Provincial hazardous materials response teams gathered in North Bay, Ont., this week to test their emergency response capabilities through two challenging scenarios at 22 Wing/Canadian Forces Base and the adjacent Jack Garland Airport.
The exercises marked the culmination of three days of intensive training in the city, where the local fire department serves as a key component of Ontario’s provincial hazmat response system under the leadership of the Ontario Fire Marshal.
“We have to be prepared for what might happen. If and when it does, we’re prepared for it,” said North Bay fire Capt. Chris Cuthbertson, who also serves as a hazardous materials technician for the province.
Strategic position as regional response hub
Cuthbertson described the region as a “hub” featuring an airport, rail tracks and two major highways that connect northern Ontario to the south. He noted that having a team capable of responding and travelling either north or south is critical to the hazmat “response game plan,” ready to be dispatched at a moment’s notice. The response catchment area extends as far north as Timmins, Cochrane, Kapuskasing, and Wawa.
The North Bay fire department maintains a suppression team of 72 personnel and has been part of the provincial response team since its inception in 2003-04.
“Every time we do a recruitment, the expectation is that the new recruits are going to go through the hazardous materials technician program,” Cuthbertson said.
“As of right now, over half of our department is at a level of a hazardous materials technician.”
Real-Life lessons from the ‘Great Formaldehyde Spill’

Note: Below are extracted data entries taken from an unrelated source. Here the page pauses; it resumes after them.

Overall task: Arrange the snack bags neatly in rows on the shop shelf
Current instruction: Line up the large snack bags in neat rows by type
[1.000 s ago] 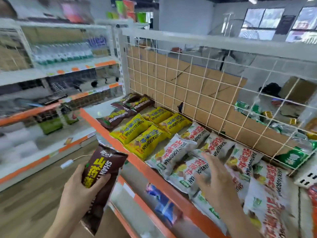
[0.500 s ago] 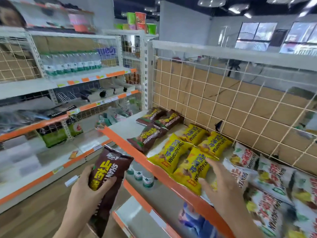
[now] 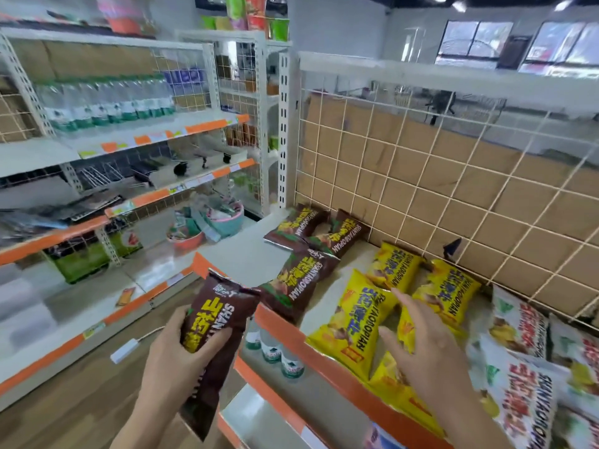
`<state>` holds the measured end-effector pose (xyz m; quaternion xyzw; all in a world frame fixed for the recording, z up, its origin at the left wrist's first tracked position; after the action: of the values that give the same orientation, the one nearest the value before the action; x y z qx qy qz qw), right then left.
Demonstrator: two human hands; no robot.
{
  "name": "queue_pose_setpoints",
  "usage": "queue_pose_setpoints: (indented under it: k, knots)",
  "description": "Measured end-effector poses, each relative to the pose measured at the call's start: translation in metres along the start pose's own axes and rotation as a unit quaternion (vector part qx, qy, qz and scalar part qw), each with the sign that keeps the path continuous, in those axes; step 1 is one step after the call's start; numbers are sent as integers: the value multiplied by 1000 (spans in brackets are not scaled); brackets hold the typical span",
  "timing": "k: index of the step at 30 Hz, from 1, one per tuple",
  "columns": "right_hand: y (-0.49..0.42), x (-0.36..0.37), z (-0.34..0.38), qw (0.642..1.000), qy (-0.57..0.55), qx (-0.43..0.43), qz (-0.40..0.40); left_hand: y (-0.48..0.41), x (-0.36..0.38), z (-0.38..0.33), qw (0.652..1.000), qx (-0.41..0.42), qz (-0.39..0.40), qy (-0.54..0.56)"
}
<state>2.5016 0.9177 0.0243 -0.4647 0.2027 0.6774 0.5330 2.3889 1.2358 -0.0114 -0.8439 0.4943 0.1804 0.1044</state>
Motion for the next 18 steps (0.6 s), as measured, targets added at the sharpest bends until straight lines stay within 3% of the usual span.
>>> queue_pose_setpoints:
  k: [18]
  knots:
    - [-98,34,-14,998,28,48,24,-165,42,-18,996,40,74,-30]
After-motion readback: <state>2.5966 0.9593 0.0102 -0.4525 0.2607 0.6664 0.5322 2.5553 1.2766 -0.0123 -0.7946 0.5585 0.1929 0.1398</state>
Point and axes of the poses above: each hand's wrist, its own y-axis away from the middle knuckle, its own x-axis out of the palm, z = x × y, the point moved 9 cm from there along -y, towards the middle knuckle, and after that the axes turned 10 degrees about z, right-handed, at the moved point
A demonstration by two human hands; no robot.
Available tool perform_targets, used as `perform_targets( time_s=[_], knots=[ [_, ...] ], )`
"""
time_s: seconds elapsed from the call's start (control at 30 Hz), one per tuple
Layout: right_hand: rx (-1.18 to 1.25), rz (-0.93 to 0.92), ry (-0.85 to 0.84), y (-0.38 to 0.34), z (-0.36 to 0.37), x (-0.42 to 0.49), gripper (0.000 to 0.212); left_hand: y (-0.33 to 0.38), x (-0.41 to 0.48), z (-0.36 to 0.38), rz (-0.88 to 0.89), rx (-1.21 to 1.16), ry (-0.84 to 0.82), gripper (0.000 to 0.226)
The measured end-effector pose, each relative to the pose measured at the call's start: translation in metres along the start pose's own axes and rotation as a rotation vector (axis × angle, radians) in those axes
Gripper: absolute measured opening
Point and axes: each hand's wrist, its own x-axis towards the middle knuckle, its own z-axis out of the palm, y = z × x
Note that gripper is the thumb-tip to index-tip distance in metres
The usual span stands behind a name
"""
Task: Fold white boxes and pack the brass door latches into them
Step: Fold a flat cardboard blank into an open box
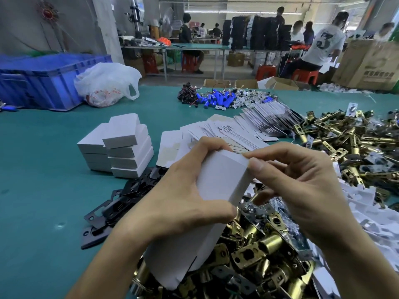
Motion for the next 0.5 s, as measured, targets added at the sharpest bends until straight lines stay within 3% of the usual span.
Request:
perform_targets(
  time_s=[0.5],
  knots=[
    [-0.020, 0.103, -0.011, -0.0012, -0.0060, 0.0002, 0.019, -0.0031, 0.0000, 0.0029, 0.027, 0.052, 0.008, 0.067]
  ],
)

The first scenario emergency responders tackled involved a hazmat response to a Dash 8 passenger airplane that made an emergency landing at the airport after a chemical from a university student science project spilled mid-flight and leaked onto other passengers, causing injury, inhalation concerns and irritation. The second scenario involved a hazmat response to a clandestine drug lab at a property on the military base.
“Whether it’s a motor vehicle collision with fuels that have been spilled or even our structure fires some of the products of combustion in itself or hazardous materials,” Cuthbertson said.
“We have to be ready at a moment’s notice and go when we have to.”
— North Bay fire Capt. Chris Cuthbertson
The teams formed and began their training following the events of the Sept. 11 terrorist attacks in the United States in 2001.
“We have had local incidents. I always refer to it as the ‘Great Formaldehyde Spill of 2012’. It was out on Highway 63,” said Cuthbertson.
“We ended up having to evacuate all the residents of Silver Lady Lane for approximately a week. Then we had the remediation crew in there from down south from Hamilton for well over six months and they ended up having to neutralize the formaldehyde that was saturated into the ground with hydrogen peroxide.”
Provincial network, future expansion plans
The response network consists of six specialized municipal fire teams strategically located across the province to handle chemical, biological, radiological, nuclear and explosives (CBRNE) incidents. The teams are based in North Bay, Toronto, Ottawa, Windsor, Thunder Bay and Peterborough, providing 24/7 technical-level response capabilities.
“North Bay has been a great asset for us,” said Chad Harvey, program specialist with the Ontario Fire Marshal’s office.
“Starting last year, North Bay has been the host to basically coordinate and take on all of our provincial teams.”
Cuthbertson said that if volunteer fire departments encounter an incident where they become overwhelmed by the type of call, they can contact the province and one of the specialist teams will respond. The teams work together, often with the OPP and local police services, to coordinate and manage complex hazmat responses including transportation emergencies, illicit drug labs and industrial accidents.
There is hope that one day the North Bay fire department will be able to expand its operations into a full CBRNE Team.
“It’s a terrorist response team so that we could be involved with the police and paramedics as far as tactical operations,” Cuthbertson said.
“That way, we would be the northern entity for that.”